* **What needs to be done**
Which lines hold the string "that"? Copy each of them from the material below.

★ ★ ★ ★ ★ ★ ★

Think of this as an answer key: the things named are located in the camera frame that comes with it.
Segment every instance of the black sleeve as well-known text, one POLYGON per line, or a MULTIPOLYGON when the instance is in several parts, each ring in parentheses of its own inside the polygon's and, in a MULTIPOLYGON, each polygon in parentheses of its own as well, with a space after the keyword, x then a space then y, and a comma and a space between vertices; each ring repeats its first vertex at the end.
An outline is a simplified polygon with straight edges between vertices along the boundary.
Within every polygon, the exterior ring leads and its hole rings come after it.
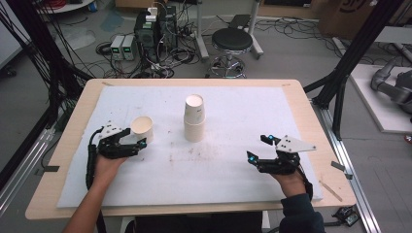
POLYGON ((295 195, 281 201, 285 218, 279 226, 280 233, 325 233, 324 218, 313 210, 308 194, 295 195))

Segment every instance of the black stool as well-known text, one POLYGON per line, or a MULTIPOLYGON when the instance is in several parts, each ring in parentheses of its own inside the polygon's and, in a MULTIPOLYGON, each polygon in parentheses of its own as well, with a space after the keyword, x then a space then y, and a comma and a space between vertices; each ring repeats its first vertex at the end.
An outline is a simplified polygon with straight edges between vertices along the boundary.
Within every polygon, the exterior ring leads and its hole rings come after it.
POLYGON ((216 57, 210 64, 206 78, 209 78, 209 71, 223 78, 238 78, 242 76, 246 79, 243 71, 245 63, 234 57, 233 54, 242 54, 252 47, 252 36, 244 30, 237 28, 224 28, 216 31, 212 35, 212 45, 216 50, 224 51, 226 55, 216 57))

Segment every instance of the wooden table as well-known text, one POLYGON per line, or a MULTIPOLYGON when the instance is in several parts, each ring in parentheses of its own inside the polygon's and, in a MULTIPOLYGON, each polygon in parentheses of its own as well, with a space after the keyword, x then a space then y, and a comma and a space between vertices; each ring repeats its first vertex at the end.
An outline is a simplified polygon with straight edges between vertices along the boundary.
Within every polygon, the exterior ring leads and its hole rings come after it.
MULTIPOLYGON (((273 86, 281 87, 290 104, 292 114, 301 139, 317 146, 310 156, 313 169, 321 184, 324 199, 313 202, 314 207, 351 206, 356 203, 353 190, 350 188, 342 171, 330 166, 337 161, 322 126, 310 105, 302 86, 295 80, 91 80, 64 130, 54 151, 50 166, 59 166, 56 173, 45 173, 27 208, 28 219, 50 219, 70 217, 75 209, 58 209, 56 203, 64 186, 71 159, 75 153, 88 120, 93 113, 102 88, 106 85, 131 86, 273 86)), ((194 214, 255 210, 282 209, 279 202, 264 203, 231 203, 201 204, 182 206, 134 206, 104 208, 104 216, 143 216, 162 214, 194 214)))

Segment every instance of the white paper cup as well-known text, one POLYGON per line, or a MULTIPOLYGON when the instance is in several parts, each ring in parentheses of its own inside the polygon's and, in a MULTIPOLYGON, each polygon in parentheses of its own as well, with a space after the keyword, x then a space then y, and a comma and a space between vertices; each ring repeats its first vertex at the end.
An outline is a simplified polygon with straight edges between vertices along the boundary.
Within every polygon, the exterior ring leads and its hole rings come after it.
POLYGON ((146 138, 146 143, 154 140, 153 122, 148 116, 139 116, 135 118, 131 124, 130 129, 136 134, 138 140, 146 138))
POLYGON ((203 98, 192 94, 186 98, 184 121, 189 124, 199 124, 205 119, 203 98))
POLYGON ((190 124, 185 122, 185 138, 189 142, 198 143, 203 140, 205 130, 205 121, 199 124, 190 124))

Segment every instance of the person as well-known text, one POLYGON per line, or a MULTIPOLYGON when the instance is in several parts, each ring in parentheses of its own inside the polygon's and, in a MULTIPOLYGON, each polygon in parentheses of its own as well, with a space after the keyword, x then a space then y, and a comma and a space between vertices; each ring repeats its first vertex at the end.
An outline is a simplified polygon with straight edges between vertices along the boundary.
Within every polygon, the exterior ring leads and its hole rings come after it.
MULTIPOLYGON (((63 232, 93 232, 95 222, 110 183, 126 158, 108 159, 97 156, 93 184, 73 213, 63 232)), ((294 172, 290 175, 271 175, 281 186, 286 198, 282 199, 285 217, 279 226, 280 233, 324 233, 324 220, 315 212, 306 193, 302 177, 294 172)), ((194 217, 196 225, 203 231, 188 227, 187 216, 142 216, 135 225, 136 232, 261 232, 261 212, 215 214, 208 218, 194 217)))

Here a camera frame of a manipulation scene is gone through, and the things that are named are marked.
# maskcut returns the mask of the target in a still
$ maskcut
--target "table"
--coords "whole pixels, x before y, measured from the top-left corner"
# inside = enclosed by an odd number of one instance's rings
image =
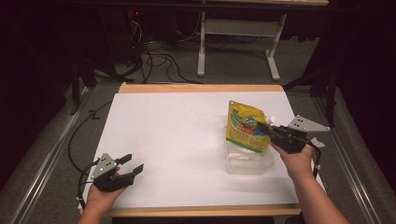
[[[279,1],[279,0],[207,0],[206,2],[220,3],[254,3],[254,4],[280,4],[280,5],[302,5],[302,6],[327,6],[327,0],[308,1]],[[198,77],[205,75],[205,35],[247,35],[247,36],[267,36],[273,38],[270,49],[265,51],[265,58],[270,67],[271,76],[274,81],[279,81],[274,54],[280,35],[285,25],[287,14],[281,14],[279,21],[237,21],[207,19],[206,13],[201,13],[201,42],[198,54]]]
[[[264,175],[227,174],[221,146],[225,141],[223,125],[230,98],[250,105],[259,102],[258,108],[264,113],[276,114],[276,125],[289,124],[294,118],[285,92],[277,85],[121,86],[111,106],[95,158],[104,152],[113,159],[132,153],[132,160],[121,166],[120,173],[128,173],[141,163],[145,163],[145,170],[117,199],[107,215],[228,217],[299,214],[301,209],[292,182],[274,150],[275,163]],[[194,118],[202,115],[205,125]]]

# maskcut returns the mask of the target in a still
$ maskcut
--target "snack bag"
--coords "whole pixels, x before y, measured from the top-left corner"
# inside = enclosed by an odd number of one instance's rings
[[[260,109],[230,101],[227,141],[257,153],[265,153],[271,141],[268,130],[272,130],[272,127],[265,122],[265,115]]]

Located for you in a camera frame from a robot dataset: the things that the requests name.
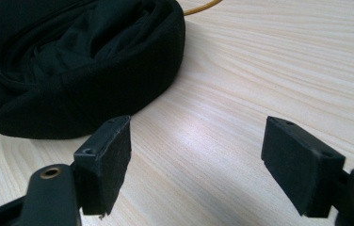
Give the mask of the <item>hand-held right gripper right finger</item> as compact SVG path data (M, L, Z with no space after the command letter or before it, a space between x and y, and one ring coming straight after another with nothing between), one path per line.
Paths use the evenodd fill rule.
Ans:
M269 116L261 159L299 214L329 215L346 160L342 154L295 123Z

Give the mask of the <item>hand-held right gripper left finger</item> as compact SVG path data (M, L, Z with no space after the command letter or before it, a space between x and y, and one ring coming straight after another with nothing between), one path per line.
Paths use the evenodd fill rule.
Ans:
M130 117L106 121L73 154L78 202L85 215L109 215L131 159Z

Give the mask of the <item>black cloth garment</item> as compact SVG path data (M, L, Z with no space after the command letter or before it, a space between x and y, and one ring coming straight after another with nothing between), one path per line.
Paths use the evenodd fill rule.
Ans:
M177 0L0 0L0 134L75 138L135 114L184 49Z

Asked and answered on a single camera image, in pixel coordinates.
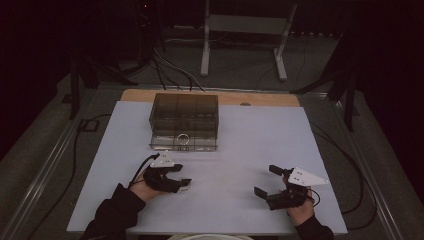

★ ★ ★ ★ ★ ★ ★

* **Answer section**
Think of this as an answer key: the things named are located in the camera frame that comes with it.
Here a camera frame of a manipulation scene is gone through, and the things that are named are marked.
Located for you in a camera frame from a robot dataset: the things that the requests name.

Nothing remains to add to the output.